Spurgeon, the two-time Junior Olympic medal winner and two-time Missouri air rifle state champion has found it quite easy to settle into the lifestyle of a college student-athlete, even as a civil engineering major.

“It is awesome to know that I can come right into school, and even with all of my school work, I can still focus in the range and get the job done, week-in week-out,” Spurgeon said. “College is a lot different than high school, but this semester hasn’t been terribly difficult, so I think it’s been pretty natural so far.”

Competing on the collegiate level while managing schoolwork can present incredible pressure.

“Everyone is going to have bad days. I know I am going to have mine, so it’s just a matter of when they happen, and I’m not afraid of having a bad day. I don’t feel any pressure,” Spurgeon said.

“So far he has been doing incredibly well,” coach Jon Hammond said. “He was one of the top recruits coming in, so we definitely had high expectations for him, but I think he has all of the attributes to be really successful. He obviously has a lot of talent, he is smart, he works really hard, he is motivated and he is very dedicated. He has all of those other attributes, and he is competitive, but Garrett [Spurgeon] is a freshman on the team this year, so there is a lot of learning and getting settled in to do.”

One thing Spurgeon had to get used to was shooting and competing as part of the team, especially as a part of one of the top teams in the nation.

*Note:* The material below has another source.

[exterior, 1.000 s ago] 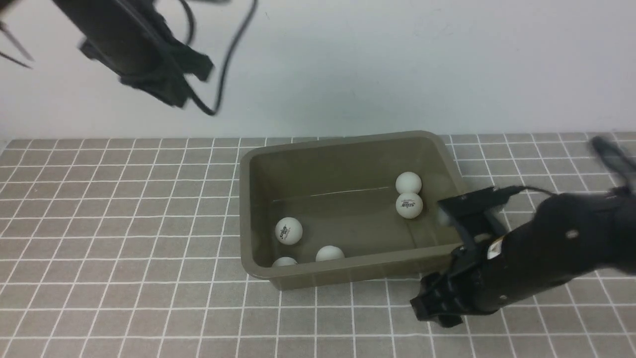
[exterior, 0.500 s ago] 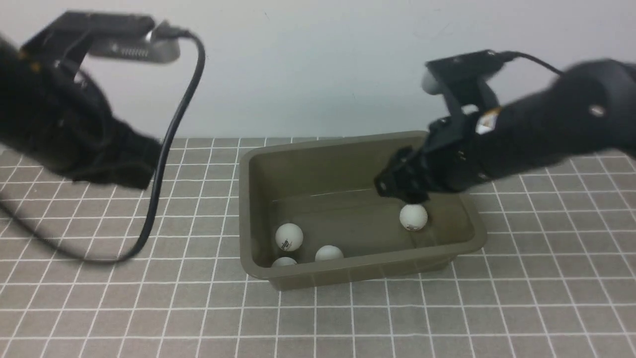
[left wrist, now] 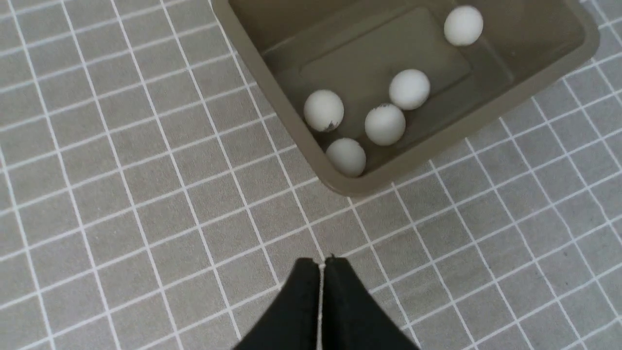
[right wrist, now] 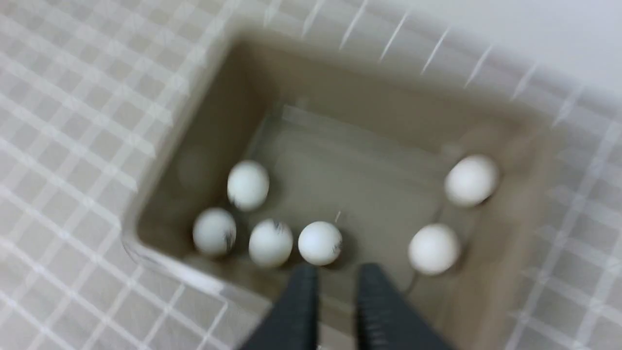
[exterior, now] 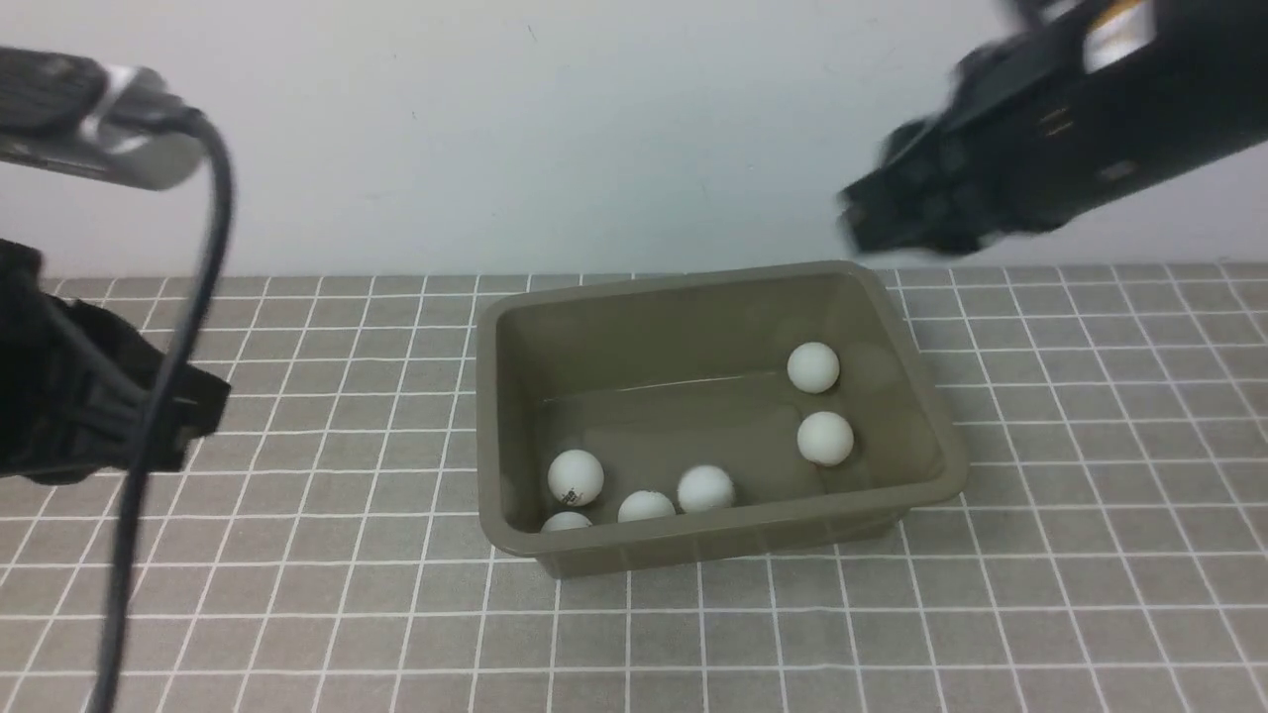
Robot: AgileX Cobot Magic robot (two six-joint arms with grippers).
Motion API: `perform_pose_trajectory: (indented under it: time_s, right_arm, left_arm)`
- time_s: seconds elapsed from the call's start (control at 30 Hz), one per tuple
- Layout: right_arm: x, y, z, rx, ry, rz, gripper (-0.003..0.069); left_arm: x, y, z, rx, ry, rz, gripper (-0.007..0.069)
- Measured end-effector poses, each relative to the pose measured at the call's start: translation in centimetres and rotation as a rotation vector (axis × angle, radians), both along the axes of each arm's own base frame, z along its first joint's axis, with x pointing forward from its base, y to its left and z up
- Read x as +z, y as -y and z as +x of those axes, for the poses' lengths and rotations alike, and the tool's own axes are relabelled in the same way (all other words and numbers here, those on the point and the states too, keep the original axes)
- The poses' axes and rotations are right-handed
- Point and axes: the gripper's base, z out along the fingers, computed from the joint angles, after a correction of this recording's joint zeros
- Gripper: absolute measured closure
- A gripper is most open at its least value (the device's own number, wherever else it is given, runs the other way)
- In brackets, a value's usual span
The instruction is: Put the table tennis balls into the box on the grey coffee tablecloth.
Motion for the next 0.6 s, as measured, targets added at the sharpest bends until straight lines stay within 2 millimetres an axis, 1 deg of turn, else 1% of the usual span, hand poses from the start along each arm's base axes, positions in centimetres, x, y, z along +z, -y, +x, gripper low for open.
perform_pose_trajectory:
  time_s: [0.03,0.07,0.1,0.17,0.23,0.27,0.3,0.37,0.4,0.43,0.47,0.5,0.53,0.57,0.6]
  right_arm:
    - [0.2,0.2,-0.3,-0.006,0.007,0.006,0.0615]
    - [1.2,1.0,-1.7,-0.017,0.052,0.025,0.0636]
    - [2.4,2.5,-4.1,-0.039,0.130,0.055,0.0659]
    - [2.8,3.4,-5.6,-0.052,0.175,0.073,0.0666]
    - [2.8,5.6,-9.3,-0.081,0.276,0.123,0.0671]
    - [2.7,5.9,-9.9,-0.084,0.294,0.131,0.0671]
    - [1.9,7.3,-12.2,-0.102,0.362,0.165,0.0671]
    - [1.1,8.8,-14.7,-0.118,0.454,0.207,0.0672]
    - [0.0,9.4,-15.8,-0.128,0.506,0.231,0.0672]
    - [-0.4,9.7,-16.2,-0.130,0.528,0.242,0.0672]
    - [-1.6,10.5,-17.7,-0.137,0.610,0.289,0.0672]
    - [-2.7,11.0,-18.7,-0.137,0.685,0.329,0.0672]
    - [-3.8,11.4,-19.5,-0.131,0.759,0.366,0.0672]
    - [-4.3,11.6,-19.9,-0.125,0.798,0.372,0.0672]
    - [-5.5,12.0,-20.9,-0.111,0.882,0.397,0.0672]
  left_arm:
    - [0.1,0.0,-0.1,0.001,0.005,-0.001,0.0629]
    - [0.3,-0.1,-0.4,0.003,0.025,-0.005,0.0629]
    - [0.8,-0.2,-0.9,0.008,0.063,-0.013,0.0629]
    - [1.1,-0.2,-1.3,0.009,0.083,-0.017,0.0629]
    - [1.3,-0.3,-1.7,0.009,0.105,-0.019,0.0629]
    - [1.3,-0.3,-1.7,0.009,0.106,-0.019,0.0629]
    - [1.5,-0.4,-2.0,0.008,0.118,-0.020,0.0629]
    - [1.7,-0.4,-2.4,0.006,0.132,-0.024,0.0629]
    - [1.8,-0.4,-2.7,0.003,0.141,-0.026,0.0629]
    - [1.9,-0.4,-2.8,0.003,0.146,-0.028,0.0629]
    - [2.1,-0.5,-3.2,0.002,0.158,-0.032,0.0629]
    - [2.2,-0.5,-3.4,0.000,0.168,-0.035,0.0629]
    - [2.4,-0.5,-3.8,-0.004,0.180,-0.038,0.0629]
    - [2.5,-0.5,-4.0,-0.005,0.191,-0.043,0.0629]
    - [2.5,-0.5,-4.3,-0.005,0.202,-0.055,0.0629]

“I never shot on a team before I got here,” Spurgeon said. “So it is a new experience shooting on a team and against other teams. I like it a lot more than competing as an individual. The competition is a lot more intense.”

With his previous experience competing at the Junior Olympics, Spurgeon was prepared and ready to compete and win with the Mountaineers. He has counted toward the team’s total score in every match this season.

“Definitely the competition at the Junior Olympics has prepared me mentally for the competition and school, and winning before has prepared me to win,” Spurgeon said. “I know how to get there and how to do it.”

I think he has been doing very well, and he definitely has a really bright future in the sport.
-- Jon Hammond

“He doesn’t like to lose, and I think that is what drives him to train and get better,” Hammond said. “I think this semester has been a really big growing process. So far I think he has been doing very well, and he definitely has a really bright future in the sport.”

Spurgeon has met the high expectations set by his coach in his first season at WVU. In almost every match during the fall, he shot or matched a personal-best.

“To be on top is, well, I don’t think there is any better feeling than being on top,” Spurgeon said. “It’s just fun, you know. When you come into practice there is a little extra excitement in the range, especially when everyone is here practicing at the same time, and we are all talking to each other and joking with each other and trying to compete with each other in practice.”

During the fall season, Spurgeon contributed to the team’s total score in each match, as well as its NCAA record-setting performance against Ole Miss (4720). He shot a personal-best 592 air rifle score, as well as shot a personal-best smallbore score of 589 three times.

The team finished the fall season ranked No. 1 with a 9-0 record and 4-0 mark in the Great American Rifle Conference.

“I know he has a lot of goals, and hopefully we can do our best here as a staff, a team and a university to succeed in as many of those goals as possible,” Hammond said.

Spurgeon hopes to earn All-America status and win a national championship with his team during his career at West Virginia, and there is a promising future ahead for him. The opportunities are endless, especially with the start his career has had.